### Work instructions
Repeat the whole listing below exactly as it reads.

### Data provided
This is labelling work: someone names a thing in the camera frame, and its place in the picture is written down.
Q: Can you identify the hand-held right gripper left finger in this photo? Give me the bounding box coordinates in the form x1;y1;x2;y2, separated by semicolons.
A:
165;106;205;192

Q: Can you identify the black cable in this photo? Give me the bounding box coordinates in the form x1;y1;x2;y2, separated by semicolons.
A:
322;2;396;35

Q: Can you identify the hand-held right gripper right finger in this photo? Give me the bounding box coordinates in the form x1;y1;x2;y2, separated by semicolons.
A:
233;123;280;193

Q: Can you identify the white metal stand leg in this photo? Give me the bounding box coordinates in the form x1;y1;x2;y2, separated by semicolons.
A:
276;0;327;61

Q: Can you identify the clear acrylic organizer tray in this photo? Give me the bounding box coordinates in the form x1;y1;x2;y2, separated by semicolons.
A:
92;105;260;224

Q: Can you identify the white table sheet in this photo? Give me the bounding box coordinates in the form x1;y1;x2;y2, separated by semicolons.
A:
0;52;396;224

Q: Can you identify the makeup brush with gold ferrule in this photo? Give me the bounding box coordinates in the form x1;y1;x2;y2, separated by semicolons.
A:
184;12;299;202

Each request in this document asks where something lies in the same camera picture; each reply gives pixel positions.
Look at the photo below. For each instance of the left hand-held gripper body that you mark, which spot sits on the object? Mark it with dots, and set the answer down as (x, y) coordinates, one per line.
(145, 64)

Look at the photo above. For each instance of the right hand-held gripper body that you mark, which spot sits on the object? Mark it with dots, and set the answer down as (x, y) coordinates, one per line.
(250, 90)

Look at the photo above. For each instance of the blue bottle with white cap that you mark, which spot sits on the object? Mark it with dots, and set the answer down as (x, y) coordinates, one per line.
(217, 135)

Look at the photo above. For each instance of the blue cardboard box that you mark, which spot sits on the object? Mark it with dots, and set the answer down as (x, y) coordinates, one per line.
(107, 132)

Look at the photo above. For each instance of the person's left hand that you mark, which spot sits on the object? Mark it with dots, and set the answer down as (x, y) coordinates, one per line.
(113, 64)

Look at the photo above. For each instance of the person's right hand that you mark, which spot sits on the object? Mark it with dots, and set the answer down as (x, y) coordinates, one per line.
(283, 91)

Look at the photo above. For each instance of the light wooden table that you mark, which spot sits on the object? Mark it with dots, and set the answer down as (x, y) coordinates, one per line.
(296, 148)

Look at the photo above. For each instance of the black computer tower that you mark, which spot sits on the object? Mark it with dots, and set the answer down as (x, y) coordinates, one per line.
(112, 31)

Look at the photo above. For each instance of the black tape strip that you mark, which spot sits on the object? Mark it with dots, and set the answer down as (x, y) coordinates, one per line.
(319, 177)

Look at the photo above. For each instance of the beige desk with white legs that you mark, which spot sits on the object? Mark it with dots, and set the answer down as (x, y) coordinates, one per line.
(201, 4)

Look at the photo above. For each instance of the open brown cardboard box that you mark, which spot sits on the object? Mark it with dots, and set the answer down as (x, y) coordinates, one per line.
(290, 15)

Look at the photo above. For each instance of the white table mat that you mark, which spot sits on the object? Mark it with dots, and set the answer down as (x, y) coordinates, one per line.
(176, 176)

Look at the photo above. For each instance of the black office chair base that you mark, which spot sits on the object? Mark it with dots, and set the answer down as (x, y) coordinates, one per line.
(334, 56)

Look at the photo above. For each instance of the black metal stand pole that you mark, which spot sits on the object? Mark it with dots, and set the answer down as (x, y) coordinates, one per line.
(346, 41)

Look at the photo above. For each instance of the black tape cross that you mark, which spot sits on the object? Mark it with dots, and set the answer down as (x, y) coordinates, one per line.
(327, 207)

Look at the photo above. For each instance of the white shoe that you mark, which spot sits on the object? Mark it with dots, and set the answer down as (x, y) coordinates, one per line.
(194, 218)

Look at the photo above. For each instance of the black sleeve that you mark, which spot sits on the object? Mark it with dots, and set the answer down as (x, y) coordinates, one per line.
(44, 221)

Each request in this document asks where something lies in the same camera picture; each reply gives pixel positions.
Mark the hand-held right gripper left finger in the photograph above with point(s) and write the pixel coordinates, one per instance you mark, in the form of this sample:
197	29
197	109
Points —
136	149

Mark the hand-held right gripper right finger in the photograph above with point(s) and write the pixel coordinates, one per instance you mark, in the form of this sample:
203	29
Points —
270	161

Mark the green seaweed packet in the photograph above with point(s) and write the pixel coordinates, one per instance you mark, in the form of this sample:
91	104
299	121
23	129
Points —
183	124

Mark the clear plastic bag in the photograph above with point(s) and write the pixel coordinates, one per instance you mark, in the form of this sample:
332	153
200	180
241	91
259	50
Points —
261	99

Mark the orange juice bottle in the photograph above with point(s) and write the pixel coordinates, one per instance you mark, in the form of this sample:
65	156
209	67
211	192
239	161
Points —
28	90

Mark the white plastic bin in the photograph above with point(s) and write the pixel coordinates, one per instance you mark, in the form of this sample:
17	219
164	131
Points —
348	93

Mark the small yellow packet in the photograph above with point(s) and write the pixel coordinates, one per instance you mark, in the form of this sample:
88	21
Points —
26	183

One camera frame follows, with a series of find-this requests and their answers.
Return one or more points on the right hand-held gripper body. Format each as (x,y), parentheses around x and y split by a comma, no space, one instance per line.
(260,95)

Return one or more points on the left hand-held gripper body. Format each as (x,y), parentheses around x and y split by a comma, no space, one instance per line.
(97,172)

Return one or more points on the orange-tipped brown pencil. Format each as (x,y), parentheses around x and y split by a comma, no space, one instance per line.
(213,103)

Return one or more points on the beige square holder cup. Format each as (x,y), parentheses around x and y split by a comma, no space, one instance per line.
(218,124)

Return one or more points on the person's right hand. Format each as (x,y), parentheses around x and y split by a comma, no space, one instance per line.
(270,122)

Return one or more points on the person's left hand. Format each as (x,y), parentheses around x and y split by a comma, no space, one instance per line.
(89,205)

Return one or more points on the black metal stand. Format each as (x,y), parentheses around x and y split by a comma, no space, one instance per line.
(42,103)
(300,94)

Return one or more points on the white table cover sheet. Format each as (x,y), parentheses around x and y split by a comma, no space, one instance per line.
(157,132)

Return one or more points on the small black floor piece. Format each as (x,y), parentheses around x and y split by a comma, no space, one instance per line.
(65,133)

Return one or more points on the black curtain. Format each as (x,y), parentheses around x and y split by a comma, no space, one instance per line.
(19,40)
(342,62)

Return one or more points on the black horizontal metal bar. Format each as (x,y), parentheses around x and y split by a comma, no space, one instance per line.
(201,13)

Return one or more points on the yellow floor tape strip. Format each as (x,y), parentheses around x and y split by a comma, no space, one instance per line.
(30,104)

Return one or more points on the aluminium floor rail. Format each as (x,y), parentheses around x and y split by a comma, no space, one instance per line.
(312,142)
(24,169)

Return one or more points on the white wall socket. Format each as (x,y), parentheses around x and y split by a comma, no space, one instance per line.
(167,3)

### Response
This is labelling work: someone names a thing in the camera frame, and its place in the picture is written down.
Q: Can you identify the hand-held right gripper left finger in this photo? Give me the bounding box coordinates in the form x1;y1;x2;y2, separated by semicolons.
A:
165;106;205;192

Q: Can you identify the black cable in this photo? Give me the bounding box coordinates in the form x1;y1;x2;y2, separated by semicolons.
A:
322;2;396;35

Q: Can you identify the hand-held right gripper right finger in this photo? Give me the bounding box coordinates in the form x1;y1;x2;y2, separated by semicolons.
A:
233;123;280;193

Q: Can you identify the white metal stand leg in this photo? Give me the bounding box coordinates in the form x1;y1;x2;y2, separated by semicolons.
A:
276;0;327;61

Q: Can you identify the clear acrylic organizer tray in this photo? Give me the bounding box coordinates in the form x1;y1;x2;y2, separated by semicolons.
A:
92;105;260;224

Q: Can you identify the white table sheet in this photo? Give me the bounding box coordinates in the form x1;y1;x2;y2, separated by semicolons.
A:
0;52;396;224

Q: Can you identify the makeup brush with gold ferrule in this photo? Give me the bounding box coordinates in the form x1;y1;x2;y2, separated by semicolons.
A:
184;12;299;202

Each request in this document asks where something lies in the same camera picture; each reply gives pixel positions.
Look at the photo below. For each instance of the left hand-held gripper body that you mark, which spot sits on the object? Mark it with dots, and set the answer down as (x, y) coordinates, one per line.
(145, 64)

Look at the photo above. For each instance of the right hand-held gripper body that you mark, which spot sits on the object? Mark it with dots, and set the answer down as (x, y) coordinates, one per line.
(250, 90)

Look at the photo above. For each instance of the blue bottle with white cap that you mark, which spot sits on the object? Mark it with dots, and set the answer down as (x, y) coordinates, one per line.
(217, 135)

Look at the photo above. For each instance of the blue cardboard box that you mark, which spot sits on the object? Mark it with dots, and set the answer down as (x, y) coordinates, one per line.
(107, 132)

Look at the photo above. For each instance of the person's left hand that you mark, which spot sits on the object? Mark it with dots, and set the answer down as (x, y) coordinates, one per line.
(113, 64)

Look at the photo above. For each instance of the person's right hand that you mark, which spot sits on the object? Mark it with dots, and set the answer down as (x, y) coordinates, one per line.
(283, 91)

Look at the photo above. For each instance of the light wooden table that you mark, which spot sits on the object? Mark it with dots, and set the answer down as (x, y) coordinates, one per line.
(296, 148)

Look at the photo above. For each instance of the black computer tower that you mark, which spot sits on the object? Mark it with dots, and set the answer down as (x, y) coordinates, one per line.
(112, 31)

Look at the photo above. For each instance of the black tape strip that you mark, which spot sits on the object? Mark it with dots, and set the answer down as (x, y) coordinates, one per line.
(319, 177)

Look at the photo above. For each instance of the beige desk with white legs that you mark, which spot sits on the object? Mark it with dots, and set the answer down as (x, y) coordinates, one per line.
(201, 4)

Look at the photo above. For each instance of the open brown cardboard box that you mark, which spot sits on the object? Mark it with dots, and set the answer down as (x, y) coordinates, one per line.
(290, 15)

Look at the photo above. For each instance of the white table mat that you mark, which spot sits on the object? Mark it with dots, and set the answer down as (x, y) coordinates, one per line.
(176, 176)

Look at the photo above. For each instance of the black office chair base that you mark, which spot sits on the object? Mark it with dots, and set the answer down as (x, y) coordinates, one per line.
(334, 56)

Look at the photo above. For each instance of the black metal stand pole that you mark, which spot sits on the object? Mark it with dots, and set the answer down as (x, y) coordinates, one per line.
(346, 41)

Look at the photo above. For each instance of the black tape cross that you mark, which spot sits on the object? Mark it with dots, and set the answer down as (x, y) coordinates, one per line.
(327, 207)

Look at the photo above. For each instance of the white shoe that you mark, which spot sits on the object? Mark it with dots, and set the answer down as (x, y) coordinates, one per line.
(194, 218)

Look at the photo above. For each instance of the black sleeve that you mark, which spot sits on the object? Mark it with dots, and set the answer down as (x, y) coordinates, one per line.
(44, 221)

Each request in this document asks where something lies in the same camera picture; each reply gives pixel positions.
Mark the hand-held right gripper left finger in the photograph above with point(s) and write the pixel coordinates, one per instance you mark, in the form of this sample:
197	29
197	109
Points —
136	149

Mark the hand-held right gripper right finger in the photograph above with point(s) and write the pixel coordinates, one per instance you mark, in the form of this sample:
203	29
Points —
270	161

Mark the green seaweed packet in the photograph above with point(s) and write the pixel coordinates, one per instance you mark, in the form of this sample:
91	104
299	121
23	129
Points —
183	124

Mark the clear plastic bag in the photograph above with point(s) and write the pixel coordinates, one per instance you mark, in the form of this sample:
332	153
200	180
241	91
259	50
Points —
261	99

Mark the orange juice bottle in the photograph above with point(s) and write the pixel coordinates, one per instance you mark, in the form of this sample:
65	156
209	67
211	192
239	161
Points —
28	90

Mark the white plastic bin in the photograph above with point(s) and write the pixel coordinates, one per instance you mark, in the form of this sample:
17	219
164	131
Points —
348	93

Mark the small yellow packet in the photograph above with point(s) and write the pixel coordinates, one per instance you mark, in the form of this sample:
88	21
Points —
26	183

One camera frame follows, with a series of find-this requests and their answers.
Return one or more points on the right hand-held gripper body. Format each as (x,y), parentheses around x and y split by a comma, no space, one instance per line.
(260,95)

Return one or more points on the left hand-held gripper body. Format each as (x,y), parentheses around x and y split by a comma, no space, one instance per line.
(97,172)

Return one or more points on the orange-tipped brown pencil. Format each as (x,y), parentheses around x and y split by a comma, no space, one instance per line.
(213,103)

Return one or more points on the beige square holder cup. Format each as (x,y), parentheses around x and y split by a comma, no space, one instance per line.
(218,124)

Return one or more points on the person's right hand. Format each as (x,y), parentheses around x and y split by a comma, no space, one instance per line.
(270,122)

Return one or more points on the person's left hand. Format each as (x,y), parentheses around x and y split by a comma, no space, one instance per line.
(89,205)

Return one or more points on the black metal stand. Format each as (x,y), parentheses around x and y split by a comma, no space, one instance per line.
(42,103)
(300,94)

Return one or more points on the white table cover sheet. Format each as (x,y), parentheses around x and y split by a comma, no space, one instance per line.
(157,132)

Return one or more points on the small black floor piece. Format each as (x,y), parentheses around x and y split by a comma, no space, one instance per line.
(65,133)

Return one or more points on the black curtain. Format each as (x,y), parentheses around x and y split by a comma, no space, one instance per line.
(19,40)
(342,62)

Return one or more points on the black horizontal metal bar. Format each as (x,y), parentheses around x and y split by a comma, no space, one instance per line.
(201,13)

Return one or more points on the yellow floor tape strip. Format each as (x,y), parentheses around x and y split by a comma, no space, one instance per line.
(30,104)

Return one or more points on the aluminium floor rail. Format each as (x,y), parentheses around x and y split by a comma, no space, one instance per line.
(312,142)
(24,169)

Return one or more points on the white wall socket. Format each as (x,y), parentheses around x and y split by a comma, no space, one instance per line.
(167,3)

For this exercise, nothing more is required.